Segment Start: Data listing
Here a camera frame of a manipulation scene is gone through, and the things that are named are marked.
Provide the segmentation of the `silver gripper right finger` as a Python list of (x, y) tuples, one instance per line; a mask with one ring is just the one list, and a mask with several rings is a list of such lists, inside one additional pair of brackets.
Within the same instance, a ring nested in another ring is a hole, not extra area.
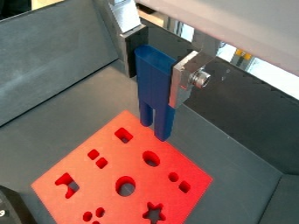
[(204, 67), (216, 57), (220, 41), (201, 31), (194, 31), (190, 45), (194, 49), (172, 66), (168, 104), (173, 109), (189, 98), (192, 88), (206, 86), (210, 75)]

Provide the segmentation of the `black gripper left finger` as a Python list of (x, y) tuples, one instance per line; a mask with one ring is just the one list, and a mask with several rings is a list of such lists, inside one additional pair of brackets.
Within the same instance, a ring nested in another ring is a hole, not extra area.
[(108, 0), (108, 8), (116, 23), (117, 43), (125, 75), (136, 76), (134, 49), (148, 43), (148, 28), (141, 24), (134, 0)]

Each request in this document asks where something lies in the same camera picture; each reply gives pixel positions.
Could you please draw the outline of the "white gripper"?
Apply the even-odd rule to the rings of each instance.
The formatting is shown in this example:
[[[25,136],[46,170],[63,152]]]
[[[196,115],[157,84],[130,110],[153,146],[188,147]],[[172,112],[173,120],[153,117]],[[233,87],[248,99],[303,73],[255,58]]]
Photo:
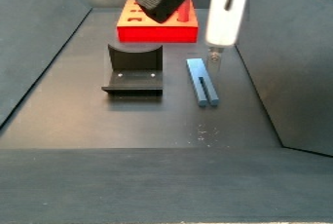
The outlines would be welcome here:
[[[212,0],[206,42],[210,46],[208,69],[216,80],[224,48],[236,44],[248,0]]]

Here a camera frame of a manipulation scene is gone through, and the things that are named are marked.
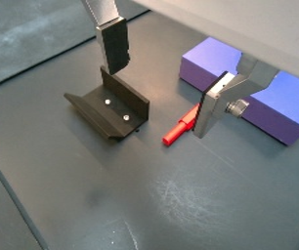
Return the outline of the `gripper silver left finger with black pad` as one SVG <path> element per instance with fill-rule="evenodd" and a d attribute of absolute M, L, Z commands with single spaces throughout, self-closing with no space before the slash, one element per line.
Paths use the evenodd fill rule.
<path fill-rule="evenodd" d="M 81 1 L 94 24 L 103 66 L 113 75 L 126 67 L 130 60 L 126 20 L 118 14 L 114 0 Z"/>

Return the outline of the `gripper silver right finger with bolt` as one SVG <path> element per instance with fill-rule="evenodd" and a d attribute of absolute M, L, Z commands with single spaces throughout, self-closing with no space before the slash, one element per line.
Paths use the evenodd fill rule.
<path fill-rule="evenodd" d="M 248 54 L 241 55 L 237 74 L 225 71 L 204 91 L 196 122 L 194 135 L 201 138 L 225 112 L 240 117 L 248 107 L 244 98 L 265 89 L 278 69 Z"/>
Segment End: Data listing
**Directions for this task:** The required output is the exact lines from the opening line of the entries through the line with "silver left finger", inclusive, without pictures.

**Expected output:**
Here a camera frame of a manipulation scene is gone through, and the things that are named are marked.
Provide the segmentation of the `silver gripper right finger` as a Python list of (x, y) tuples, one instance per line; a mask with one ring is just the one list, and a mask with several rings is a list of such lists, inside one additional pair of brackets.
Within the same instance, a ring nested in another ring is a hole, not extra area.
[(204, 67), (216, 57), (220, 41), (201, 31), (194, 31), (190, 45), (194, 49), (172, 66), (168, 104), (173, 109), (189, 98), (192, 88), (206, 86), (210, 75)]

Provide the segmentation of the `black gripper left finger` as a Python list of (x, y) tuples, one instance per line; a mask with one ring is just the one list, and a mask with several rings is a list of such lists, inside one additional pair of brackets.
Within the same instance, a ring nested in another ring is a hole, not extra area.
[(108, 0), (108, 8), (116, 23), (117, 43), (125, 75), (136, 76), (134, 49), (148, 43), (148, 28), (141, 24), (134, 0)]

Each request in this document asks where something lies in the same camera picture; each reply gives pixel positions.
Could you please draw the outline of the "white gripper"?
Apply the even-odd rule to the rings of each instance.
The formatting is shown in this example:
[[[25,136],[46,170],[63,152]]]
[[[196,115],[157,84],[130,110],[153,146],[188,147]],[[172,112],[173,120],[153,117]],[[233,87],[248,99],[303,73],[255,58]]]
Photo:
The outlines would be welcome here:
[[[212,0],[206,42],[210,46],[208,69],[216,80],[224,48],[236,44],[248,0]]]

Here a camera frame of a manipulation scene is gone through, and the things that are named are marked.
Return the outline of the `gripper silver left finger with black pad` as one SVG <path> element per instance with fill-rule="evenodd" and a d attribute of absolute M, L, Z commands with single spaces throughout, self-closing with no space before the slash, one element per line.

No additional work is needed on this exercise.